2012.01.27
学ぶことは、変わること

不登校の子どもたちの中には、結構過酷な人生を背負っている者が少なくありません。
友達関係の縺れ、両親の問題、祖父母と両親との問題、家族の障がいの問題、自分自身の身体あるいは心の問題…。
昨日も書きましたが、たった10年余りの人生の中に彼らは、いくつもの傷を背負ってきたのかもしれません。
それはたとえ状況がどうであろうが、彼らの主観にとってはすべてが事実であり、すべてが取り戻すことのできない過去なのです。そしてその過去が、何度も機会あるごとに彼らの記憶の中からよみがえってくるのです。これをフラッシュバックといいます。
だから私たちは、一旦それらをしっかり受け止めないといけないと思っています。彼らの苦しみをどこかで共有しなければ、そこに相互転移が生じないからです。教育というのは、相互転移を基盤として成り立つ関係だと思っています。
でも私は、あえて彼らの課題を指摘します。彼らがどんな状況にあろうが、自らが変わっていかないと問題は解決しないと信じているからです。他人のせいにしている間は、問題が先送りされているだけで何も変わらないからです。

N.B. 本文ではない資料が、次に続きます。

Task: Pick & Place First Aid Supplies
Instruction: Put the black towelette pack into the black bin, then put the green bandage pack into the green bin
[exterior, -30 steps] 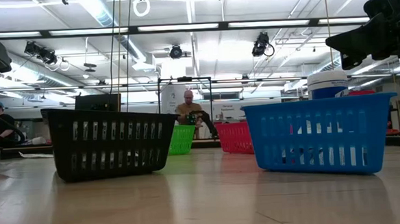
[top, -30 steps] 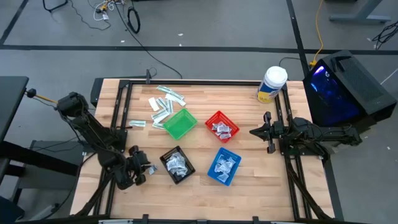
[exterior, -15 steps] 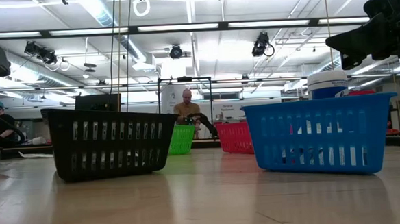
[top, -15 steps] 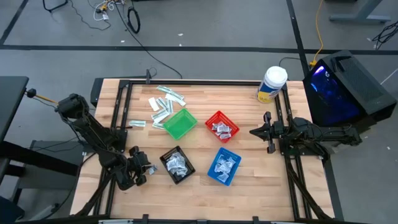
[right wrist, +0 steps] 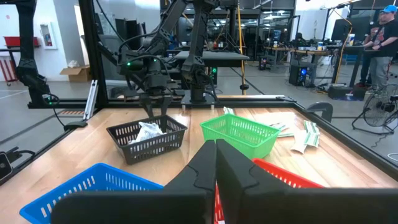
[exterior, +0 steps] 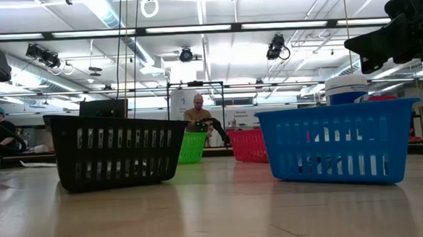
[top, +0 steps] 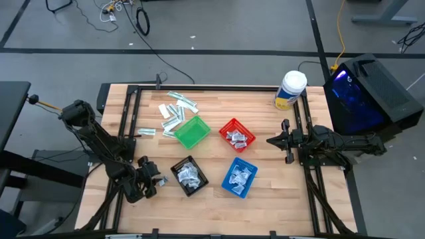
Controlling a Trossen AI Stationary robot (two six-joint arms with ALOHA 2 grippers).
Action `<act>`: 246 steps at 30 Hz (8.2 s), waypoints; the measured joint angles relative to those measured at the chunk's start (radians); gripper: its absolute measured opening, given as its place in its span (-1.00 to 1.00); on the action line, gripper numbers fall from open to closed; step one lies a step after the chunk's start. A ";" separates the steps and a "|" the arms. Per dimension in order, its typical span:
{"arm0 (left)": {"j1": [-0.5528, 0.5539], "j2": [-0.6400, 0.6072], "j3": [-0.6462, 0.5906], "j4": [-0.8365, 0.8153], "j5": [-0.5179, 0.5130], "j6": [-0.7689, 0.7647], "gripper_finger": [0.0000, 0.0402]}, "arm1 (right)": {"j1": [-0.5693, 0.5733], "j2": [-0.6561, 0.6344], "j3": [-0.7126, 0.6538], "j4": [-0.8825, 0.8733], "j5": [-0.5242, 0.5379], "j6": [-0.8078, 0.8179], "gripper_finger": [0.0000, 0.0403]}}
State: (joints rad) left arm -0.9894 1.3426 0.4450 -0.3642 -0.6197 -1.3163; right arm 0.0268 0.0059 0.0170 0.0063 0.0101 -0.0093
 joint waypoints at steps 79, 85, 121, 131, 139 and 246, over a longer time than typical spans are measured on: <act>0.211 -0.068 0.352 -0.310 0.079 0.398 -0.99 | 0.000 0.000 0.000 0.000 0.000 0.000 -0.94; 0.310 -0.067 0.353 -0.144 0.158 0.654 -0.99 | 0.000 0.000 0.000 0.000 0.000 0.000 -0.94; 0.528 -0.007 0.354 0.178 0.571 1.218 -0.74 | 0.000 0.000 0.000 0.000 0.000 0.000 -0.94; 0.550 -0.016 0.354 0.170 0.571 1.197 -0.26 | 0.000 0.000 0.000 0.000 0.000 0.000 -0.94; 0.650 -0.102 0.356 0.112 0.563 1.171 -0.12 | 0.000 0.000 0.000 0.000 0.000 0.000 -0.94; 1.571 -0.010 0.514 -0.737 0.545 1.938 0.38 | 0.000 0.000 0.000 0.000 0.000 0.000 -0.94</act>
State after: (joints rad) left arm 0.5816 1.3327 0.9588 -1.1015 -0.0750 0.6217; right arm 0.0267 0.0059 0.0172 0.0063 0.0099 -0.0093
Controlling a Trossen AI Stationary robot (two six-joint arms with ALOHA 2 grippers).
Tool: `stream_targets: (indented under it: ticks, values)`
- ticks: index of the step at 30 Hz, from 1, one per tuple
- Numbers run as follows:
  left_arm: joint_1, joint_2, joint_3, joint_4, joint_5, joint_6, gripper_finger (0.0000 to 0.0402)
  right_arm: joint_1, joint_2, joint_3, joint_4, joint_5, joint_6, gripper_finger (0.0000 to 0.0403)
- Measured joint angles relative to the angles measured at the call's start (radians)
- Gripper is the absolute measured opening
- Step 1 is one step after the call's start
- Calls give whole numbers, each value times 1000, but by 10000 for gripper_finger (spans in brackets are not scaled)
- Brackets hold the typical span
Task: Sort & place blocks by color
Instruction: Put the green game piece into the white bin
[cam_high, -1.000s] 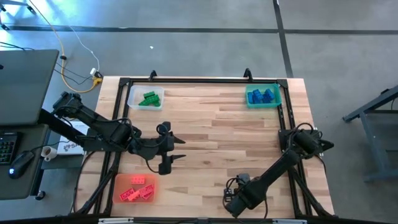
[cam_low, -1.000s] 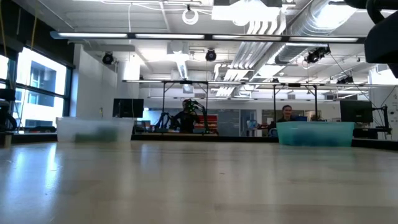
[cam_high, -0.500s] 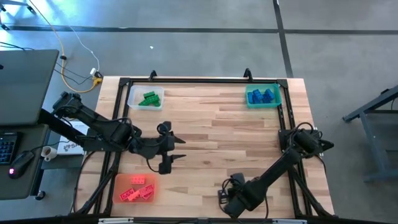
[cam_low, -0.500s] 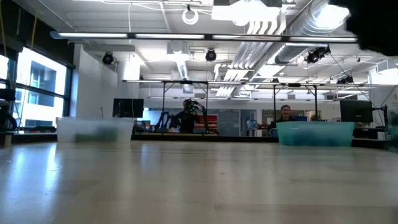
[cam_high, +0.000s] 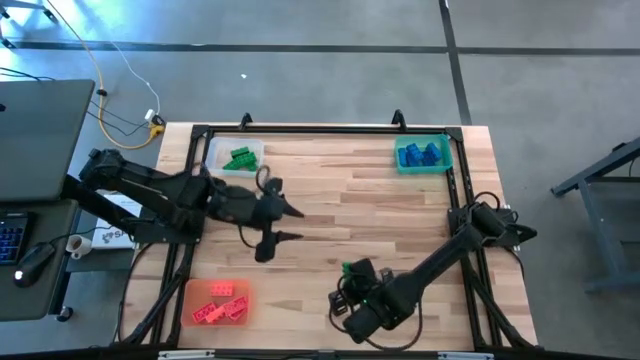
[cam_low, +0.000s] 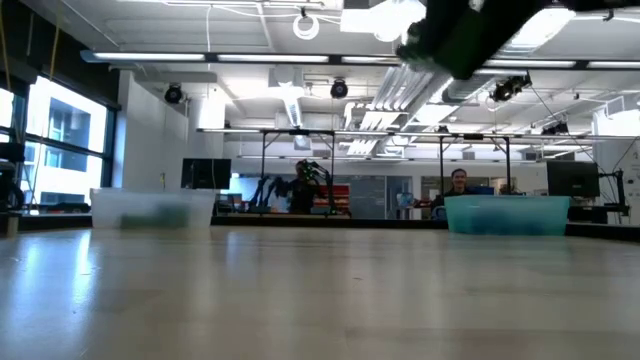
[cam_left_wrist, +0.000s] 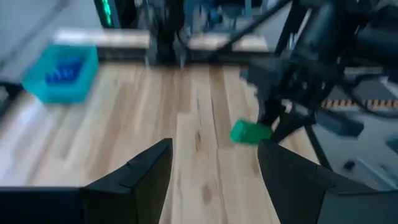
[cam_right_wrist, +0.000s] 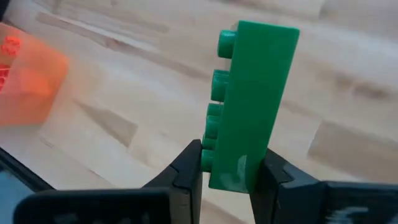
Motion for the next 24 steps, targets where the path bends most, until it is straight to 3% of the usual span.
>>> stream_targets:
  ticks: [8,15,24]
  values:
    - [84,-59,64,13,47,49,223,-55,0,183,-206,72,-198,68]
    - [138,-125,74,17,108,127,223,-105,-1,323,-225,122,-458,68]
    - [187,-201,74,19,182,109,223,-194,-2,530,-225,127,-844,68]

「学んでいることの唯一の証は、自分自身が変わること」だと私は信じています。
J.メジローという教育学者は、教育の究極の目標は自分自身の視野そのものが変わることだと述べていますが、私もそう思います。自分の視野が変わると、世界が変わるからです。
今日ある女の子が、自分自身の過去について語ってくれました。
最初は私が聞き、そのあとで高校生の女の子も一緒に聞いてくれました。
すべてはそこから始まるのです。